Para discutir se o jornalismo em tempos de redações informatizadas é ou não um estilo literário, profissionais da mídia e escritores vêm se encontrando às quintas-feiras na Academia Brasileira de Letras (ABL), centro do Rio de Janeiro, no Seminário de Jornalismo e Literatura. Foi o jornalista, publicitário, empresário e escritor ocasional Mauro Salles quem idealizou o encontro, reunindo na ABL estudantes, acadêmicos e aspirantes a escritores e poetas. Afinal, o jornalismo é ou não um estilo literário? Até que ponto se funde com o mundo da literatura? Não é de hoje que a discussão se estende. “O jornalista é um peixinho colorido de aquário, tem de agradar, ser lido, senão perde o emprego. Sua obra é datada, temporal. Já o escritor é um ser que abriga águas profundas, fica escondido lá no fundo e pode passar anos sem ser reconhecido ou mesmo lido.” A comparação é do dono da cadeira nº 3 da ABL, o jornalista e escritor Carlos Heitor Cony, autor de livros consagrados, para quem o jornalismo não é um estilo literário.
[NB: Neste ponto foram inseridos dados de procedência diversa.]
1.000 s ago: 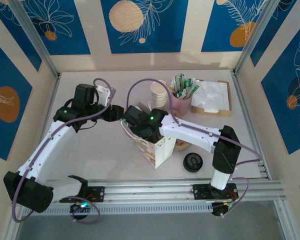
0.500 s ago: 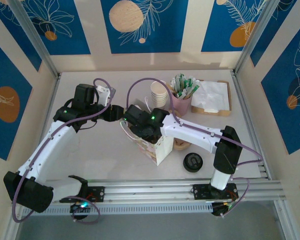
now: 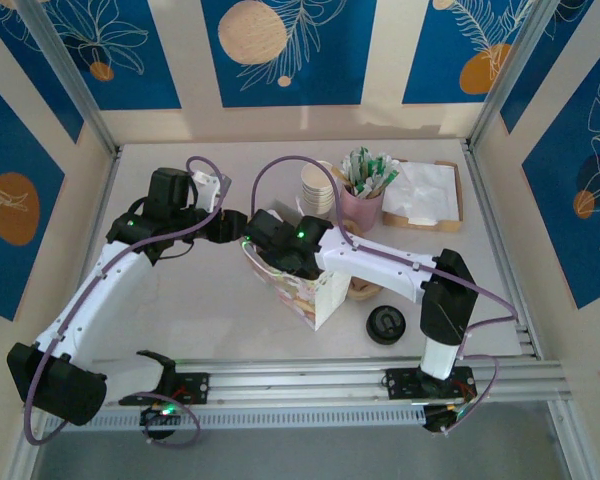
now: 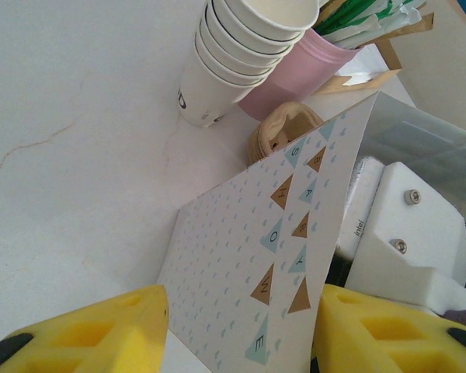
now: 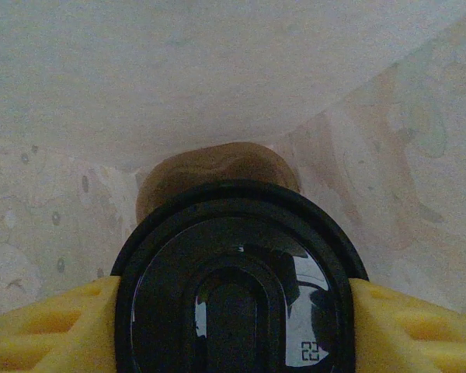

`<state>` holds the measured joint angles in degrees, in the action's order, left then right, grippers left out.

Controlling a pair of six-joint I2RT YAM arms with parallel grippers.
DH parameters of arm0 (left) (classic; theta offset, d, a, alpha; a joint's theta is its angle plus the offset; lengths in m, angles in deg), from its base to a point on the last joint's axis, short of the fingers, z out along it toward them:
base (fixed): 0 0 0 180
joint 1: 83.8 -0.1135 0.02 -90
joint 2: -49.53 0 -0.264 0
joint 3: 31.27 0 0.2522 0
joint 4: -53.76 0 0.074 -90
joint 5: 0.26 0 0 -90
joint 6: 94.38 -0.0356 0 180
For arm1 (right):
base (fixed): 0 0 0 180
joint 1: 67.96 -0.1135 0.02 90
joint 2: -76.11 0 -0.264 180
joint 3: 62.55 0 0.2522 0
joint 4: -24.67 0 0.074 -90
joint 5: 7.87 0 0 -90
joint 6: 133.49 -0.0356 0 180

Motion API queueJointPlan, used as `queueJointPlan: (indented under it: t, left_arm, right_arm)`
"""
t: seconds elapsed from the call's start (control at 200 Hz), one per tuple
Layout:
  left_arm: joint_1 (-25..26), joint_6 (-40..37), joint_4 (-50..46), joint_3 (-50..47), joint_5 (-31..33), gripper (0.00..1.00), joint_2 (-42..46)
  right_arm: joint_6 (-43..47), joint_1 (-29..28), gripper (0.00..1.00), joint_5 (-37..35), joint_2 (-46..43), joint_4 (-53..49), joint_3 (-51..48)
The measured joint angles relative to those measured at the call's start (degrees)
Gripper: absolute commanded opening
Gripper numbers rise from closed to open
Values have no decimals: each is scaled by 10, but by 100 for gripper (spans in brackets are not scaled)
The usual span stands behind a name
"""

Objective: Pack the takeout coffee

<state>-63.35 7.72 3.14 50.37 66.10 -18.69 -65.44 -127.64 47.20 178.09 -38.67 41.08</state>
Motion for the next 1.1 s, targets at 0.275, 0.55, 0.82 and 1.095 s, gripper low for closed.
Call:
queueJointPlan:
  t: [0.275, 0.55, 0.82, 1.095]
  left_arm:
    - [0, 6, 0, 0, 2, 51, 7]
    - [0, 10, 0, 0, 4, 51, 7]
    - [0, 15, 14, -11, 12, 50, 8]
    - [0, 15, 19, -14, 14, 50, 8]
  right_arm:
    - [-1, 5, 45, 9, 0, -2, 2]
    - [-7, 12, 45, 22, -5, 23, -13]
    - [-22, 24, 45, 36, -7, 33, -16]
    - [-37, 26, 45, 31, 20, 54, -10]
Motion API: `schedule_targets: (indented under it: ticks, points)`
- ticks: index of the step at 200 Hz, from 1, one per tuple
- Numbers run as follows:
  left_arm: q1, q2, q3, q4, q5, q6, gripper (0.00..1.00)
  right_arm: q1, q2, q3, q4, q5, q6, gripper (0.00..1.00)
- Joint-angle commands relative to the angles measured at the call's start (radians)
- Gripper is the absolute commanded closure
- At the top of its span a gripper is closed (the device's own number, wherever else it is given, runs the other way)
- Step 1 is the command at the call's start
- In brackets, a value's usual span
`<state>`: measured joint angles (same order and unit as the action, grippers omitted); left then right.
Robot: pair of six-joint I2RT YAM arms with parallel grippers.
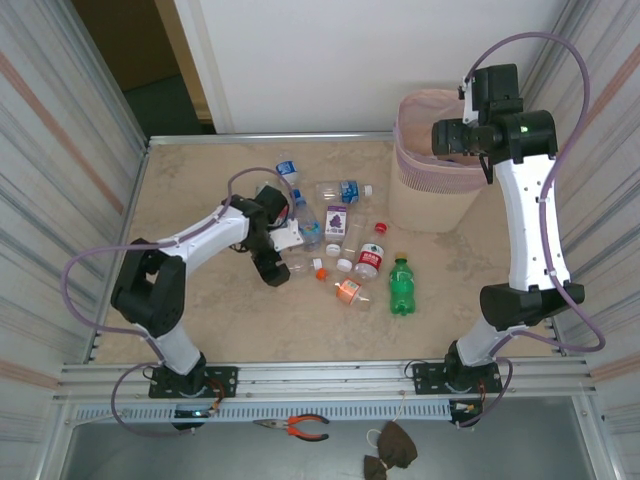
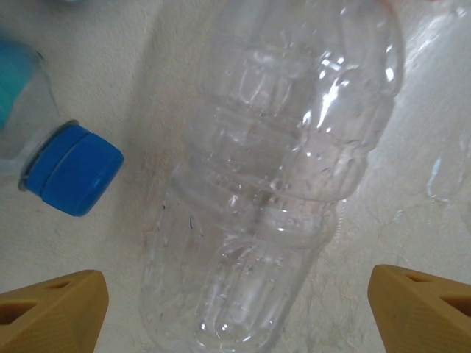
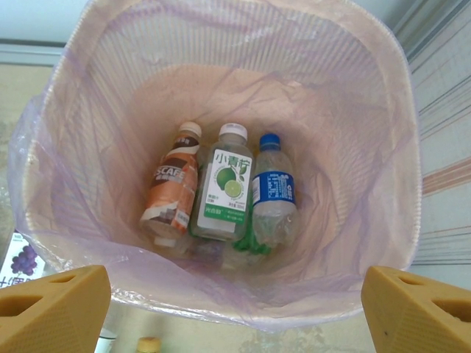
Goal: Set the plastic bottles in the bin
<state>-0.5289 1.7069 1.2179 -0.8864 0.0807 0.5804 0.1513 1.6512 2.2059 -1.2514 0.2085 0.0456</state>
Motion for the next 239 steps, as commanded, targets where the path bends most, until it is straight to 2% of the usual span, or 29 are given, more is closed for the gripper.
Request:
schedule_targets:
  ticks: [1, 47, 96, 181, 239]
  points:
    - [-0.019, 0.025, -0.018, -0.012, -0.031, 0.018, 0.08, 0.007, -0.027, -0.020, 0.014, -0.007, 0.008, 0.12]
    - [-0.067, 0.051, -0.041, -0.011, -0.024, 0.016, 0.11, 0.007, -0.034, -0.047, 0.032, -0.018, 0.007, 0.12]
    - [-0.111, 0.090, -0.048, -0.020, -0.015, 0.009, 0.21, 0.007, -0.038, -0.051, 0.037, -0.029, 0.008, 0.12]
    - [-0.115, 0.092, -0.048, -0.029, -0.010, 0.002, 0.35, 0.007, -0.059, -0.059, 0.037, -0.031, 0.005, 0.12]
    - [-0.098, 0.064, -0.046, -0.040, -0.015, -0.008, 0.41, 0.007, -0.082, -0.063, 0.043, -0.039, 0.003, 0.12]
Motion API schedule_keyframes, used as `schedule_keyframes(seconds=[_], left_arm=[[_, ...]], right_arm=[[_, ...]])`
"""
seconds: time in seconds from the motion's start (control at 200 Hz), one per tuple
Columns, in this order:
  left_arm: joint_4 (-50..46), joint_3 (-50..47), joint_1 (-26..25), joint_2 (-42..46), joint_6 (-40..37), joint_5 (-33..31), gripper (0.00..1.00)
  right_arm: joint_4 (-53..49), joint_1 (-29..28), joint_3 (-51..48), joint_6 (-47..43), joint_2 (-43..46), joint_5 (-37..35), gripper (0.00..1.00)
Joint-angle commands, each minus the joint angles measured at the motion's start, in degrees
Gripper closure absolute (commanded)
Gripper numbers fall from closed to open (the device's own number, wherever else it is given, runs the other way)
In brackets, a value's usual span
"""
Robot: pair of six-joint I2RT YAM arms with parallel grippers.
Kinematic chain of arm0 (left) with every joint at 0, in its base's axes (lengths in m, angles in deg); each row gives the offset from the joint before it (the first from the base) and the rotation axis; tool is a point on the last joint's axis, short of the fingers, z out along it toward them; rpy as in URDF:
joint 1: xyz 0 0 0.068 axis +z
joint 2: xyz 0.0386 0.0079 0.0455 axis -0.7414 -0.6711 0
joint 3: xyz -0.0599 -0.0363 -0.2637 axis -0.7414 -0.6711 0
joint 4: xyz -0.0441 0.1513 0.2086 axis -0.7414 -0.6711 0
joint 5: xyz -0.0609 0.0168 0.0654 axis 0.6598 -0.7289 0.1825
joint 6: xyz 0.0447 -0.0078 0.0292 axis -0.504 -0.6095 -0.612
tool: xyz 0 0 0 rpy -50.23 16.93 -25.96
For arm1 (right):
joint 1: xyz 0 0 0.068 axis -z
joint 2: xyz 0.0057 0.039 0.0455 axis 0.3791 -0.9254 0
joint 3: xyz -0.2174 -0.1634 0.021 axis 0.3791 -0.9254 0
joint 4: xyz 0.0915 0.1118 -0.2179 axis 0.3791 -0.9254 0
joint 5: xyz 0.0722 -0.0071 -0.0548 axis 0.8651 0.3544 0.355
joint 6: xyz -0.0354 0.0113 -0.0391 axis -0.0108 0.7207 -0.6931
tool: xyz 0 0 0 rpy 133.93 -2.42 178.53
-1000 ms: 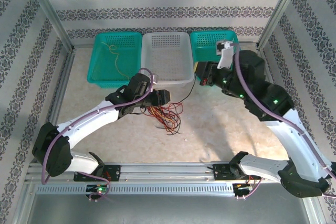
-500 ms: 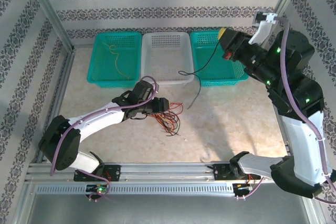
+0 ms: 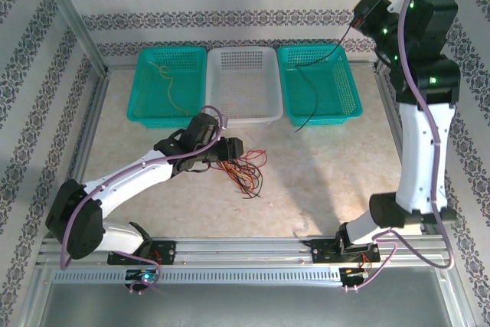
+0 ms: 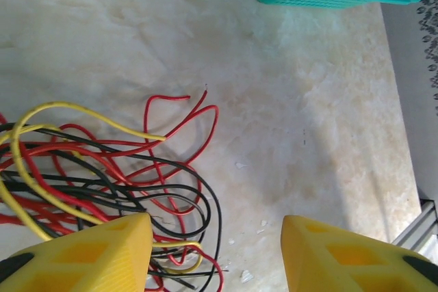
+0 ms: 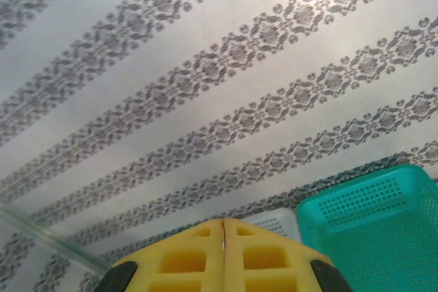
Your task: Untangle the cables
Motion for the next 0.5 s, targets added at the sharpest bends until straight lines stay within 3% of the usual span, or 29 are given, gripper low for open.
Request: schedule_keyframes(seconds=[0.0, 0.3, 0.4, 0.5], left_arm=[[-5.15, 3.52, -0.88, 1.65, -4.09, -2.96, 0.47], [-8.34, 8.03, -0.88, -0.25, -8.33, -6.37, 0.45], [-9.77, 9.18, -0.87, -1.13, -9.49, -7.19, 0.44], [-11.28, 10.32, -0.84, -1.62, -10.57, -8.15, 0.44]], right_arm=[[-0.85, 2.28, 5.43, 0.89, -4.90, 1.43, 1.00], [-0.32, 7.06, 9.59, 0.98, -18.60, 0.87, 0.99], [-2.07, 7.64, 10.13, 0.31, -21.89, 0.75, 0.83], [-0.74, 7.64, 5.42, 0.17, -20.85, 1.30, 0.57]])
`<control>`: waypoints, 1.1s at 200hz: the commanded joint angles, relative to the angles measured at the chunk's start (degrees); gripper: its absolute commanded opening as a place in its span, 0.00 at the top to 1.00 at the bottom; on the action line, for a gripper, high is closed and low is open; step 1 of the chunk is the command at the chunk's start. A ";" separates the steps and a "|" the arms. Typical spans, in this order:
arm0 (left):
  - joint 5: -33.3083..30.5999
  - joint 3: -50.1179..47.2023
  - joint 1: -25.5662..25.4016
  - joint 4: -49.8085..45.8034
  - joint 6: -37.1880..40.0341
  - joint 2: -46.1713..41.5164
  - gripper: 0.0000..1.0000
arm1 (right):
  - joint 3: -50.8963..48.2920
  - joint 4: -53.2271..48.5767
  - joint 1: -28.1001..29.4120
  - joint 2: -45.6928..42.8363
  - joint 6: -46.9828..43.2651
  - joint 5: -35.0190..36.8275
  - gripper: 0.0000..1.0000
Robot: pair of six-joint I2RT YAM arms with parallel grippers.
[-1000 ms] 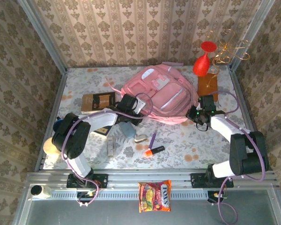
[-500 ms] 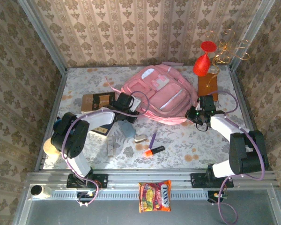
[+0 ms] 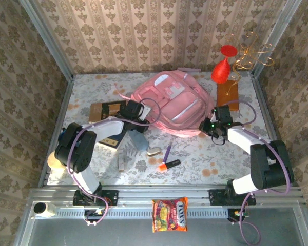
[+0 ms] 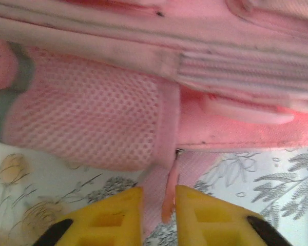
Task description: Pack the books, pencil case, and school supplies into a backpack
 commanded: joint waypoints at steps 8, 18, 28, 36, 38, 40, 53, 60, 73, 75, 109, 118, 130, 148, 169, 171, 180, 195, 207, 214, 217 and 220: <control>-3.02 0.53 0.63 -4.04 -1.70 -5.45 0.61 | -0.23 4.22 6.79 0.99 2.55 -1.28 0.72; -2.51 0.73 0.55 -5.52 -3.10 -6.86 0.59 | -0.12 3.40 7.66 0.34 2.32 -1.00 0.65; -0.12 0.64 0.38 -5.92 -3.70 -8.12 0.56 | 0.01 1.21 7.61 -0.92 1.38 0.32 0.57; 2.32 0.36 -0.10 -5.13 -3.77 -9.06 0.54 | 0.28 -1.18 7.23 -2.23 0.09 2.65 0.51; 2.92 0.30 -0.36 -4.84 -3.77 -9.33 0.53 | 0.37 -1.83 7.09 -2.62 -0.32 3.26 0.50; 3.60 0.26 -0.58 -4.52 -3.73 -9.57 0.52 | 0.39 -2.38 6.95 -2.90 -0.69 3.83 0.49; 6.15 0.19 -3.20 -2.48 -2.36 -10.47 0.41 | 0.37 -4.70 5.05 -5.01 -2.20 5.95 0.42; 6.49 0.47 -5.05 -1.64 -0.61 -10.51 0.36 | 0.09 -4.95 3.56 -5.78 -2.36 5.66 0.39; 6.41 1.90 -9.09 -1.43 2.85 -9.25 0.33 | -0.84 -3.95 0.72 -6.35 -2.07 4.61 0.37; 6.45 2.25 -9.40 -1.50 3.42 -8.98 0.32 | -0.96 -3.60 0.37 -6.33 -1.96 4.50 0.37; 6.13 9.65 -14.88 -5.48 9.70 -0.93 0.29 | -0.57 -0.74 -1.63 -4.08 -1.31 2.44 0.37; 5.37 11.52 -15.65 -6.55 10.80 1.20 0.29 | -0.57 0.02 -1.63 -2.38 -1.31 2.33 0.39; 5.18 14.17 -16.47 -8.22 12.17 4.06 0.29 | -0.64 0.70 -1.66 -1.25 -1.47 2.36 0.41; 5.79 17.78 -17.35 -10.07 13.40 7.97 0.29 | -0.93 1.21 -1.74 0.34 -1.65 2.35 0.45; 6.85 21.13 -17.81 -11.75 13.83 11.39 0.31 | -1.87 2.45 -1.74 1.51 -1.28 2.16 0.50; 6.98 21.38 -17.82 -11.85 13.83 11.67 0.31 | -1.92 2.62 -1.74 1.61 -1.23 2.15 0.50; 7.74 22.26 -17.78 -12.20 13.94 12.60 0.32 | -2.26 3.08 -1.74 1.93 -1.02 1.86 0.50; 8.63 23.32 -17.79 -12.86 14.13 13.80 0.35 | -2.66 3.83 -1.74 2.44 -0.79 1.30 0.51; 8.95 24.06 -17.82 -13.64 14.42 14.73 0.37 | -2.84 4.19 -1.74 2.67 -0.52 1.03 0.51; 8.83 24.42 -17.80 -14.14 14.66 15.29 0.38 | -2.85 4.37 -1.72 2.69 -0.43 0.85 0.51; 8.79 24.54 -17.80 -14.30 14.76 15.52 0.39 | -2.93 4.49 -1.74 2.76 -0.43 0.76 0.51; 8.72 24.53 -17.77 -14.41 14.97 15.66 0.39 | -2.92 4.54 -1.74 2.76 -0.43 0.74 0.51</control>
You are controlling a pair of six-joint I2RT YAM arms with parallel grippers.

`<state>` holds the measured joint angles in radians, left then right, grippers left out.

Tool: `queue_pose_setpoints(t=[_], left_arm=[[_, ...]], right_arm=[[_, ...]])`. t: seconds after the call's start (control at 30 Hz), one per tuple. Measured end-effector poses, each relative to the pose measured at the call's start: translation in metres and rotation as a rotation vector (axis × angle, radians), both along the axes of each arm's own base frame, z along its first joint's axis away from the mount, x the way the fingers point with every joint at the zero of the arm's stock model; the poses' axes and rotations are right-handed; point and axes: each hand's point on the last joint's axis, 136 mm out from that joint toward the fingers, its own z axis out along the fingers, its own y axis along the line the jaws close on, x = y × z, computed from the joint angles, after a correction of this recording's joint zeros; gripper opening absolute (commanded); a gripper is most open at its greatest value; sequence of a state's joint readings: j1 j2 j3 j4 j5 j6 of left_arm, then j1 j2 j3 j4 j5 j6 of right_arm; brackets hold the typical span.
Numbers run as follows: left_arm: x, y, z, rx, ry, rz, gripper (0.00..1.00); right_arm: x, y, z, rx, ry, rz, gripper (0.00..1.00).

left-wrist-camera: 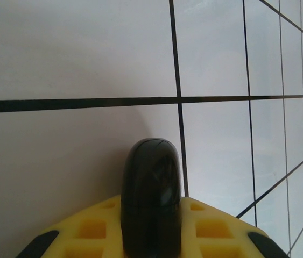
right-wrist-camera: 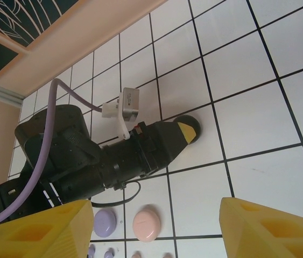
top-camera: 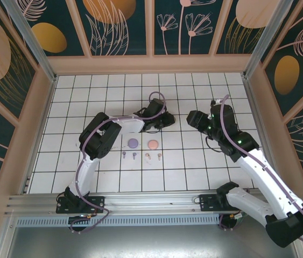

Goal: Insert wireless bluetooth earbuds into charging case

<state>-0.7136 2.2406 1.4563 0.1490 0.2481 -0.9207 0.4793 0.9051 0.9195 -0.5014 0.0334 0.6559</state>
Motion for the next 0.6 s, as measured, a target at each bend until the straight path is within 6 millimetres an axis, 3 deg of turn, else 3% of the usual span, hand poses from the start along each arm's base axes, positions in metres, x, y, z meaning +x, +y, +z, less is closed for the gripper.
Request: queue_pose_setpoints(t=[0.33, 0.6], left_arm=[[0.003, 0.007, -0.004, 0.062, -0.019, 0.011, 0.34], [0.003, 0.016, -0.001, 0.131, -0.050, 0.011, 0.45]], right_arm=[[0.000, -0.002, 0.002, -0.010, -0.012, 0.008, 0.65], [-0.001, -0.001, 0.002, -0.012, -0.012, 0.020, 0.73]])
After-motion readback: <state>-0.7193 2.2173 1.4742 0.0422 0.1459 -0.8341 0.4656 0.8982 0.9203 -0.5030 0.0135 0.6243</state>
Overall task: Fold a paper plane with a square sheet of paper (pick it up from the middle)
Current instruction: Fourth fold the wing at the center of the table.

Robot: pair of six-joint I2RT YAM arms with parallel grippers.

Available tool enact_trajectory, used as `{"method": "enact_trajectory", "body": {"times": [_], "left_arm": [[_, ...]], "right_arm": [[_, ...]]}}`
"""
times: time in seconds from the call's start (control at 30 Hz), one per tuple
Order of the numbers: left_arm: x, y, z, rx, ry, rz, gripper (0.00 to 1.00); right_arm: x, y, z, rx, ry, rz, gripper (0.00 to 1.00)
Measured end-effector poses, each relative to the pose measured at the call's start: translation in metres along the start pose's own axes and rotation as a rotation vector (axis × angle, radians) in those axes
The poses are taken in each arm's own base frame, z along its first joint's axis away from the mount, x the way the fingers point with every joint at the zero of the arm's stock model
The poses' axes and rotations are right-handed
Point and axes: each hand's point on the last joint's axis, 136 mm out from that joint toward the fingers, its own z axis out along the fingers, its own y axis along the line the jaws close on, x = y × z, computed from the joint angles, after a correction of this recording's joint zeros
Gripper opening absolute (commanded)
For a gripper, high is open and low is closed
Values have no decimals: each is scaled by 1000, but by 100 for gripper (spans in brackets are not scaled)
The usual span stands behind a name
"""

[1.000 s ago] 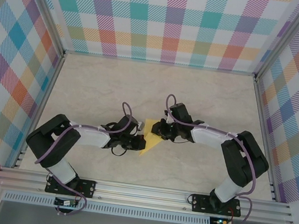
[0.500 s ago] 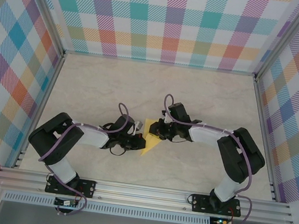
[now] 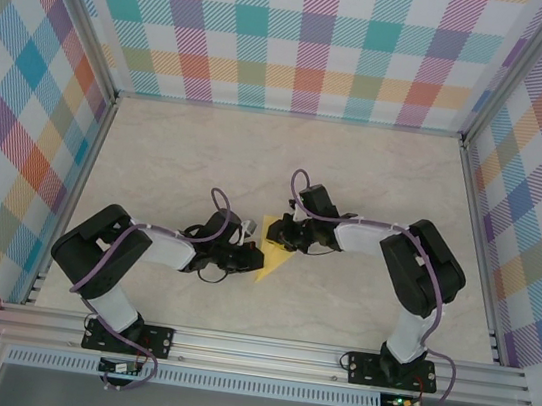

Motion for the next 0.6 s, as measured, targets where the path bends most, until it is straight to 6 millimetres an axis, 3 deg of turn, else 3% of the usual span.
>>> {"method": "enact_trajectory", "body": {"times": [0.3,0.6], "left_arm": [[-2,2,-4,-24,-20,-3,12],[-2,7,-6,-40,-35,-20,4]], "right_arm": [[-1,0,0,-2,-2,-1,19],[0,-4,6,7,11,8,19]]}}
O também jornalista e escritor Cícero Sandroni, que ocupa a cadeira nº 6, discorda de Cony. “Os sertões, de Euclides da Cunha, é uma das maiores obras da literatura brasileira e, ao mesmo tempo, uma reportagem irretocável sobre a guerra de Canudos”, analisa. Luiz Paulo Horta, crítico de música erudita do jornal O Globo, ressalta que a grande literatura é fonte permanente de inspiração para o jornalismo. Já a romancista, contista e jornalista Nélida Piñon, dona da cadeira de nº 30, admite que o ofício do escritor é mentir ao criar heróis mesquinhos e sublimes, enquanto o do jornalista é ser um catador de notícias.

José Nêumanne, crítico do Jornal da Tarde, num dos encontros escolheu um tema mais ácido: a decadência do jornalismo cultural. “Execro a moda populista dos que falam numa língua portuguesa e condenam os cânones gramaticais como se eles fossem um preciosismo elitista. Conclamo os presentes a tentarem preservar a língua dentro dos cânones para não cairmos numa babel de incomunicação total”, provocou o jornalista, dividindo as atenções com o filólogo Evanildo Bechara e o poeta imortal Ivan Junqueira. “Como escritor, sou um beneficiário do jornalismo. A passagem pelo jornalismo me fez mais objetivo, econômico e aprendi a não amolar os leitores”, reconheceu Junqueira. O premiado autor francês Pierre-Jean Rémy transitou durante anos pelos mundos da literatura e do jornalismo. Muitos de seus livros foram adaptados para a televisão e o cinema. Nas redações de jornais e revistas especializadas, atuou como crítico teatral, além de ter escrito crônicas sobre ópera e música lírica. Imortal da Academia Francesa, Rémy é a prova de que não só no Brasil jornalismo e literatura têm algo em comum.